### Aim of the task
The answer is to be the data below, written out in full and exactly.

### Given data
----------------
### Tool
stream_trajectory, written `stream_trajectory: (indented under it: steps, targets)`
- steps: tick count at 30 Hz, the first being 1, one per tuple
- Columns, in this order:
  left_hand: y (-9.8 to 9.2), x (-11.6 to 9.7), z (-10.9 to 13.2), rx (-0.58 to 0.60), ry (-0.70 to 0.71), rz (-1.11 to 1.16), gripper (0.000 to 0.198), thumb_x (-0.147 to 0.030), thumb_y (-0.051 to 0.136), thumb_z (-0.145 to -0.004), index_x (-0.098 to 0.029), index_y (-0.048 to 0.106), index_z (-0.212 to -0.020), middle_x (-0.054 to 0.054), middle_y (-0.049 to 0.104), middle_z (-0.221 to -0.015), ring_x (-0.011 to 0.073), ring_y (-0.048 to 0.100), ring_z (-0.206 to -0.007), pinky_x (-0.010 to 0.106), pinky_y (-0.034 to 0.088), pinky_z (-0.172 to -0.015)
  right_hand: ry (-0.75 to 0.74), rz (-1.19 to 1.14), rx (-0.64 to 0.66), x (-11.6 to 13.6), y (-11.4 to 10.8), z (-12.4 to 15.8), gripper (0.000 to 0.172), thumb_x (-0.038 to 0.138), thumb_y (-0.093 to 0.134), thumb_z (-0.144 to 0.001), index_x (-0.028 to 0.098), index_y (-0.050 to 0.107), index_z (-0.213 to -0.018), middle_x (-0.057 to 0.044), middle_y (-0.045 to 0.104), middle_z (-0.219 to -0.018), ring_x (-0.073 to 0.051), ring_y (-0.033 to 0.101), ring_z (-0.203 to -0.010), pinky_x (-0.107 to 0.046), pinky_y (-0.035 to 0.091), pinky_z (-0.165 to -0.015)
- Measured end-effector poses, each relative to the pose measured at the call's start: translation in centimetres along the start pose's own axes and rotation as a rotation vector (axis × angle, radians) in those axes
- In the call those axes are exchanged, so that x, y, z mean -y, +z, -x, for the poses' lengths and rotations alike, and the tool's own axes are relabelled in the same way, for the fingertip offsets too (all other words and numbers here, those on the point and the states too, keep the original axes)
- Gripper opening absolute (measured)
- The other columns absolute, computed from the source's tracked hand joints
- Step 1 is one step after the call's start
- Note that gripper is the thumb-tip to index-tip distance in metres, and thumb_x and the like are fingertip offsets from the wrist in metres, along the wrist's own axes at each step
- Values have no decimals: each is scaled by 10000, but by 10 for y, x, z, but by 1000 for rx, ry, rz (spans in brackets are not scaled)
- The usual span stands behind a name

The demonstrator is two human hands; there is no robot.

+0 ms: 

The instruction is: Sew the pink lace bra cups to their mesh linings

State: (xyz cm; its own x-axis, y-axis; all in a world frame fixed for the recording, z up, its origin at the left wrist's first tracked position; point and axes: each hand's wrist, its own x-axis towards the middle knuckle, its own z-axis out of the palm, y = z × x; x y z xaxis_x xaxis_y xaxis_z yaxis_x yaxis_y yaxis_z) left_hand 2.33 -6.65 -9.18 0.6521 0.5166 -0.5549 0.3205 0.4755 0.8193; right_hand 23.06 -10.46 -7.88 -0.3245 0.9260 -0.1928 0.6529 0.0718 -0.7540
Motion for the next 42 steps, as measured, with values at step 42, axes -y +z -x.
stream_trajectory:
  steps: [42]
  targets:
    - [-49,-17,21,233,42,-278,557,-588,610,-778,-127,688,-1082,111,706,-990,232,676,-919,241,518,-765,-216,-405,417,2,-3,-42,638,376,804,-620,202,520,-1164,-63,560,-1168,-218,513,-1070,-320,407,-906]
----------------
### Solution to the exercise
### Tool
stream_trajectory, written `stream_trajectory: (indented under it: steps, targets)`
- steps: tick count at 30 Hz, the first being 1, one per tuple
- Columns, in this order:
  left_hand: y (-9.8 to 9.2), x (-11.6 to 9.7), z (-10.9 to 13.2), rx (-0.58 to 0.60), ry (-0.70 to 0.71), rz (-1.11 to 1.16), gripper (0.000 to 0.198), thumb_x (-0.147 to 0.030), thumb_y (-0.051 to 0.136), thumb_z (-0.145 to -0.004), index_x (-0.098 to 0.029), index_y (-0.048 to 0.106), index_z (-0.212 to -0.020), middle_x (-0.054 to 0.054), middle_y (-0.049 to 0.104), middle_z (-0.221 to -0.015), ring_x (-0.011 to 0.073), ring_y (-0.048 to 0.100), ring_z (-0.206 to -0.007), pinky_x (-0.010 to 0.106), pinky_y (-0.034 to 0.088), pinky_z (-0.172 to -0.015)
  right_hand: ry (-0.75 to 0.74), rz (-1.19 to 1.14), rx (-0.64 to 0.66), x (-11.6 to 13.6), y (-11.4 to 10.8), z (-12.4 to 15.8), gripper (0.000 to 0.172), thumb_x (-0.038 to 0.138), thumb_y (-0.093 to 0.134), thumb_z (-0.144 to 0.001), index_x (-0.028 to 0.098), index_y (-0.050 to 0.107), index_z (-0.213 to -0.018), middle_x (-0.057 to 0.044), middle_y (-0.045 to 0.104), middle_z (-0.219 to -0.018), ring_x (-0.073 to 0.051), ring_y (-0.033 to 0.101), ring_z (-0.203 to -0.010), pinky_x (-0.107 to 0.046), pinky_y (-0.035 to 0.091), pinky_z (-0.165 to -0.015)
- Measured end-effector poses, each relative to the pose measured at the call's start: translation in centimetres along the start pose's own axes and rotation as a rotation vector (axis × angle, radians) in those axes
- In the call those axes are exchanged, so that x, y, z mean -y, +z, -x, for the poses' lengths and rotations alike, and the tool's own axes are relabelled in the same way, for the fingertip offsets too (all other words and numbers here, those on the point and the states too, keep the original axes)
- Gripper opening absolute (measured)
- The other columns absolute, computed from the source's tracked hand joints
- Step 1 is one step after the call's start
- Note that gripper is the thumb-tip to index-tip distance in metres, and thumb_x and the like are fingertip offsets from the wrist in metres, along the wrist's own axes at each step
- Values have no decimals: each is scaled by 10000, but by 10 for y, x, z, but by 1000 for rx, ry, rz (spans in brackets are not scaled)
- The usual span stands behind a name

The demonstrator is two human hands; there is no robot.

+0 ms: 

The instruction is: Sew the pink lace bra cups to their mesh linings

State: (xyz cm; its own x-axis, y-axis; all in a world frame fixed for the recording, z up, its origin at the left wrist's first tracked position; point and axes: each hand's wrist, its own x-axis towards the middle knuckle, its own z-axis out of the palm, y = z × x; x y z xaxis_x xaxis_y xaxis_z yaxis_x yaxis_y yaxis_z) left_hand 2.33 -6.65 -9.18 0.6521 0.5166 -0.5549 0.3205 0.4755 0.8193; right_hand 23.06 -10.46 -7.88 -0.3245 0.9260 -0.1928 0.6529 0.0718 -0.7540
Motion for the next 42 steps, as measured, with values at step 42, axes -y +z -x.
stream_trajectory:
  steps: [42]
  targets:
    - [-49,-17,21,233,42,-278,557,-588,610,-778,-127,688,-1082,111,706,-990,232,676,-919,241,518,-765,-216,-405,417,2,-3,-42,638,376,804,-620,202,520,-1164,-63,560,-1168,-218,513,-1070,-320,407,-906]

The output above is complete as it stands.